The Director-General of UNESCO condemned the murder of Vladimir Antuna García, whose dead body was found in the city of Durango in Mexico on 2 November.

"I condemn the murder of Vladimir Antuna García," declared the Director-General. "I am concerned that the ability of journalists to pursue their professional activities and exercise the fundamental human right of freedom of expression is severely reduced in the climate of fear created by the recent wave of killings in Mexico. I trust that the authorities will spare no effort in identifying and prosecuting the culprits of these crimes that undermine society as a whole, setting unacceptable limits to democracy, good governance and rule of law."

 

The International Press Institute (IPI) reports that Vladimir Antuna García, who was a crime correspondent for El Tiempo de Durango newspaper, had reported receiving death threats in recent months.

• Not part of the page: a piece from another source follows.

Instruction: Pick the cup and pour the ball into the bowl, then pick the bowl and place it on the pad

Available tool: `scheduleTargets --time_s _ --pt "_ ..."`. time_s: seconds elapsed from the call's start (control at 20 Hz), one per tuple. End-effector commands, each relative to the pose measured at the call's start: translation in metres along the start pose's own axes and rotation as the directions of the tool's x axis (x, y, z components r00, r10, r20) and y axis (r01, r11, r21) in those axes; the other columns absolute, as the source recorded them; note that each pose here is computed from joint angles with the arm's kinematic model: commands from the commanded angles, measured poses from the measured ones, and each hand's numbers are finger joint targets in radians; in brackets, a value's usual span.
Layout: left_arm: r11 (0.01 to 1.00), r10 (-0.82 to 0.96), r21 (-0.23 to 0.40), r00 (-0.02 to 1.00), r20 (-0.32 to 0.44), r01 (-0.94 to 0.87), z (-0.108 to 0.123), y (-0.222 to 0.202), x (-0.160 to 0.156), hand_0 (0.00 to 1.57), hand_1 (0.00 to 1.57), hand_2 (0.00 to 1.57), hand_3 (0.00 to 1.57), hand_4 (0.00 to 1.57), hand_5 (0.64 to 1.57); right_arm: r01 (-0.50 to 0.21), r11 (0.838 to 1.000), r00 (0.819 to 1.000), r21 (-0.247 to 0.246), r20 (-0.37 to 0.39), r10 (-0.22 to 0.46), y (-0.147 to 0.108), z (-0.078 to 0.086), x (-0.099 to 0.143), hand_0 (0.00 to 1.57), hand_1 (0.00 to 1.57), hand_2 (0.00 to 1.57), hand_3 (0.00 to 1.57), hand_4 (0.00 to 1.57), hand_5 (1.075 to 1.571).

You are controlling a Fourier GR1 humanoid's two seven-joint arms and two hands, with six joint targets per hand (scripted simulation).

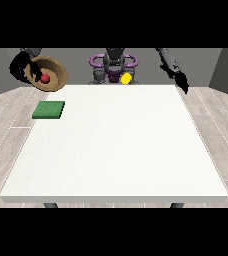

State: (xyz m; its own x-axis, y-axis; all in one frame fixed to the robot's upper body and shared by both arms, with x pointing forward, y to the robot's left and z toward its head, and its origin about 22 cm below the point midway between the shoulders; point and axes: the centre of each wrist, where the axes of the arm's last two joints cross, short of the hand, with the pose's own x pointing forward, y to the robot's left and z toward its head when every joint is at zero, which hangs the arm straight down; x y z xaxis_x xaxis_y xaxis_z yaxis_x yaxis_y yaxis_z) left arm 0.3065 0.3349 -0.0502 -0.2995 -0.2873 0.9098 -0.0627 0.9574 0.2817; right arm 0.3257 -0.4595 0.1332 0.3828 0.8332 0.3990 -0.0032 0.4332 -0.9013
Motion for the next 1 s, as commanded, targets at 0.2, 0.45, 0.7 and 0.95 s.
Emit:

On several occasions a caller allegedly identified himself as a member of a local crime gang with known links to a drug cartel. In April, Vladimir Antuna García escaped a gun attack, one month before his El Tiempo de Durango colleague, Carlos Ortega Samper, was shot dead by unidentified gunmen.

 

According to IPI, this latest killing brings to seven the number of journalists murdered in Mexico this year.

UNESCO is the only United Nations agency with a mandate to defend freedom of expression and press freedom. Article 1 of its Constitution requires the Organization to "further universal respect for justice, for the rule of law and for the human rights and fundamental freedoms which are affirmed for the peoples of the world, without distinction of race, sex, language or religion, by the Charter of the United Nations." To realize this purpose the Organization is required to "collaborate in the work of advancing the mutual knowledge and understanding of peoples, through all means of mass communication and to that end recommend such international agreements as may be necessary to promote the free flow of ideas by word and image..."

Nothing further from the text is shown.